Le signal parti de Londres qui relance l’idée d’une Cour internationale, laquelle est en cours de gestation et sera constituée prochainement, ce signal a un effet dissuasif, car tout dictateur craint d’être jugé et invité à rendre compte des crimes qu’il a perpétrés. 
La démocratie est gagnante, sans nul doute, en cela et également les peuples. 
En conclusion, mettons de côté le camouflage: la mondialisation n’a qu’un visage unique. Et ce n’est pas le visage que nous tolérons, nous qui sommes imbus de civilisation. 
- II -
Les critiques produisent leur effet perturbateur au sein de la nouvelle alliance qui s’est formée en Allemagne, après la chute du chancelier Helmut Kohl et la victoire de Gerhard Schroeder. 
Le nouveau gouvernement allemand doit faire face à des courants intérieurs hostiles, quelques semaines après sa prise du pouvoir. Ces conflits ne sont pas fomentés par les “Verts” mais, également, par bien des membres du parti social démocrate, lesquels critiquent la politique suivie par le nouveau Cabinet. 

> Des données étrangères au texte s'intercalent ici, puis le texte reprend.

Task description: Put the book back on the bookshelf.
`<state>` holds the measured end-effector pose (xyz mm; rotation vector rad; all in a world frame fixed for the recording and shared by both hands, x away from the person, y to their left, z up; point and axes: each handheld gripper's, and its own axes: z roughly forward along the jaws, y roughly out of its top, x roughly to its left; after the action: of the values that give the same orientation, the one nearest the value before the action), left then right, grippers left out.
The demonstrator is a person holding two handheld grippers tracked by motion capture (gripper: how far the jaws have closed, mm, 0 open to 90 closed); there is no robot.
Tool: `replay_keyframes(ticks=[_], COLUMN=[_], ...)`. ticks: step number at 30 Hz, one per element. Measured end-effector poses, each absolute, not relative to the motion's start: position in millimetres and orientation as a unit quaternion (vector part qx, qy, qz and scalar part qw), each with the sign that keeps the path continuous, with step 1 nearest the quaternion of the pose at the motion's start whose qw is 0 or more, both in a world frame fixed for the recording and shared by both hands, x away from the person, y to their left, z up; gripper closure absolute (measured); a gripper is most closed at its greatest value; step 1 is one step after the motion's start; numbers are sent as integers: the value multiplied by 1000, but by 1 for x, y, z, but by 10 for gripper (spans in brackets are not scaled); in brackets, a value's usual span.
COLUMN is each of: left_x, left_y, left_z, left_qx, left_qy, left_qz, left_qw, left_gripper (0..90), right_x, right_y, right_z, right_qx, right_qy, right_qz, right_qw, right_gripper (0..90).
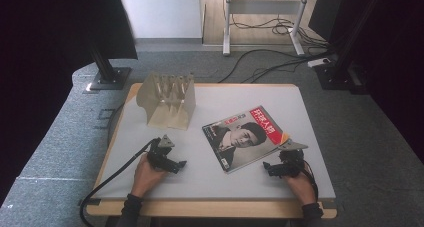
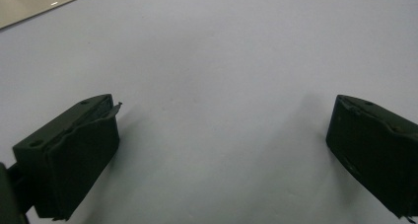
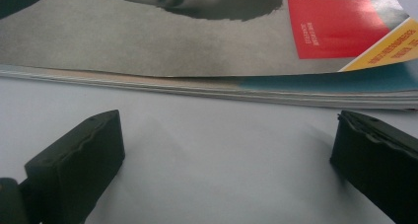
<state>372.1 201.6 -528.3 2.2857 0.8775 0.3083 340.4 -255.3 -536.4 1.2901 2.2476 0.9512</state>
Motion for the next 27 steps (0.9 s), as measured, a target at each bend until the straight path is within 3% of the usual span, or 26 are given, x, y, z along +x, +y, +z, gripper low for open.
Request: replay_keyframes(ticks=[18,27], left_x=[373,379], left_y=[200,181], left_z=[-527,-513], left_qx=[873,881], left_qy=[341,315], left_qz=[116,98], left_qw=[328,340], left_gripper=[0,0], right_x=[340,339], right_y=[-256,-259], right_z=[-536,-530], right_qx=[455,452], right_qy=[801,802], right_qz=[340,342], right_qw=[187,189], right_gripper=[0,0])
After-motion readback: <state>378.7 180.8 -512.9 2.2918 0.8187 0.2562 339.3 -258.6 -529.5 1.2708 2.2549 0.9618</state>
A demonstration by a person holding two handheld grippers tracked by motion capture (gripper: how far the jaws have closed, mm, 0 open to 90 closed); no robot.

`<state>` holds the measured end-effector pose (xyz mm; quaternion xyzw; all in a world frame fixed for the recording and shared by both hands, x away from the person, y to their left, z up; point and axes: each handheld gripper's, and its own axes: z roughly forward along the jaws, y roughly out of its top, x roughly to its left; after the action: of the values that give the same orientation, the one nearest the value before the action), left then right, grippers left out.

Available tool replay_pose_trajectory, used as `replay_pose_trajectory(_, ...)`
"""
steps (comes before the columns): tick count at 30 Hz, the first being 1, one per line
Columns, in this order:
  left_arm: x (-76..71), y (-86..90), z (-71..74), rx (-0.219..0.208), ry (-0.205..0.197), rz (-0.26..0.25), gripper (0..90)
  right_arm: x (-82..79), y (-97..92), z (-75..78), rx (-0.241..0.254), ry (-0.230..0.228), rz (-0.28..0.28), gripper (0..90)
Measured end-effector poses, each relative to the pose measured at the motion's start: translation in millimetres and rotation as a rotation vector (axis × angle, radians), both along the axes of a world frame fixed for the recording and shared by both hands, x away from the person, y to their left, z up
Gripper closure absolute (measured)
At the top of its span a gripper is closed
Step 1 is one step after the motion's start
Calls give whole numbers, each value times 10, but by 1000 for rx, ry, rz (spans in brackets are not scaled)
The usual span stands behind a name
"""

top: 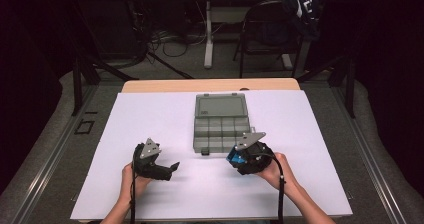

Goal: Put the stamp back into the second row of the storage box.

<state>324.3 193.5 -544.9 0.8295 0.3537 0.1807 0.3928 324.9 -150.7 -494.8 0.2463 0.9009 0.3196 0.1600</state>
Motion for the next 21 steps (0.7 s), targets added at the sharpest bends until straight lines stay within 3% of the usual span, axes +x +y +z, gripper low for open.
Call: replay_pose_trajectory(21,-15,-6,15,-4,-16,-2,0,227,-31,111,18,-51,36,408)
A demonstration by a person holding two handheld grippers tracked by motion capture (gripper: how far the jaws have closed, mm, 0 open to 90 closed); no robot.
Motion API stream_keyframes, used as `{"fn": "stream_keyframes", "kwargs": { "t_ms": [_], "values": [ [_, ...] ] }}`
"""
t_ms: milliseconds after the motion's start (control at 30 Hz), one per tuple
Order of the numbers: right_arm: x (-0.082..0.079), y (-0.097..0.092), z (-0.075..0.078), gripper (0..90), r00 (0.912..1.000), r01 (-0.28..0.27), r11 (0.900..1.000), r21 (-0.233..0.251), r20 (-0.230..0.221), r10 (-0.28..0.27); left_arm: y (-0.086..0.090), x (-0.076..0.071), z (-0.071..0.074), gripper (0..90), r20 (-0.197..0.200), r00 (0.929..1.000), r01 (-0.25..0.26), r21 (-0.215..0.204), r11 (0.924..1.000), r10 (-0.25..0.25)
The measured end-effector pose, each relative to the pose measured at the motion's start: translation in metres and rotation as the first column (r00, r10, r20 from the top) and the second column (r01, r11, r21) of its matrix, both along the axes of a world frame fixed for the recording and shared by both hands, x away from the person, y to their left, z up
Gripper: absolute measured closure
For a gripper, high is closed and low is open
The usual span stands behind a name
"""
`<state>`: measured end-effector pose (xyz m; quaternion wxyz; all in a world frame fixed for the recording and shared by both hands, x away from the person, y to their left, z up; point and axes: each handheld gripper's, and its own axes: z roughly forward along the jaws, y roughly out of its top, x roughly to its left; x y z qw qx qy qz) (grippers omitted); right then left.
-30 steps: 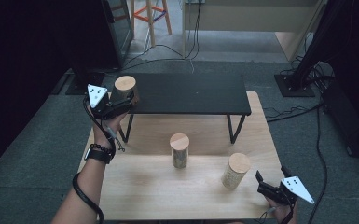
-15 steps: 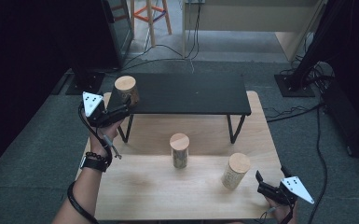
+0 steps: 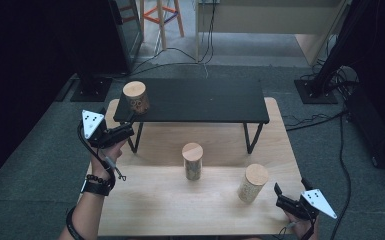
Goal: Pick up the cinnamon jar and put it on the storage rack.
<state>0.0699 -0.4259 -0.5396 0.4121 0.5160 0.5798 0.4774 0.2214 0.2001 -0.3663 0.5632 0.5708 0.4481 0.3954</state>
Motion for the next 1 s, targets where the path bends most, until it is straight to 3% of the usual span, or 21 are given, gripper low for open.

Heide Ruhl, secrétaire général, des Grünen a lancé le signal d’alarme, en annonçant que l’Etat ne peut être gouverné par un groupe chaotique; que le conseil de “l’alliance” dont le principal rôle consiste à régler les problèmes opposant les parties et les collaborateurs au sein du gouvernement, a tenu sa première réunion depuis quelques jours, après que la gauche eut pris les choses en main en Allemagne. Tout le monde craint les “Verts” qui agissent à partir d’une tradition de refus et une structure ne répondant pas aux devoirs et obligations du parti au pouvoir, les difficultés provenant de l’autre camp. Le parti social démocrate (S.P.D.) et non les “Verts” a été la cause du faux départ. Ce parti ne représente pas une seule politique, mais plusieurs politiques, ce qui suscite des problèmes. 
Pendant que les “Verts” se stabilisent dans les sondages d’opinion, le parti socialiste perd, pour la première fois, depuis sa victoire le 27 septembre dernier. Un nouveau sondage d’opinion effectué par l’institut “Forsa”, a donné moins d’avantages aux socialistes qui se sont classés après le parti de l’Union chrétienne démocrate (C.D.U.). 
Ils ont obtenu 38% et l’Union démocrate chrétienne 39,%. Ainsi, les socio-démocrates restent divisés entre eux. Oskar Lafontaine, ministre gauchiste des Finances et Bodo Hombach, ministre à la chancellerie qui flirte avec les partisans des théories libérales, restent les plus actifs sur la scène politique. Contrairement à son homologue Tony Blair, chef du gouvernement britannique et leader du parti travailliste, le chancelier Schroeder n’a pas réussi à moderniser son parti avant d’accéder au pouvoir et jusqu’à ce jour. 
De ce fait, il paraît aux électeurs ayant soutenu Schroeder, qu’Oskar Lafontaine s’est imposé et s’est emparé de tout. 
En définitive, et en dépit des divergences éphémères, les électeurs restent persuadés que Gerhard Schroeder doit être leur chancelier. Selon les statistiques de l’institut “Forsa”, si les élections avaient lieu maintenant, les Allemands lui accorderaient leurs suffrages dans une proportion de 48%, alors que 24% choisiraient Wolfgang Schäuble, leader de l’Union démocrate-chrétienne.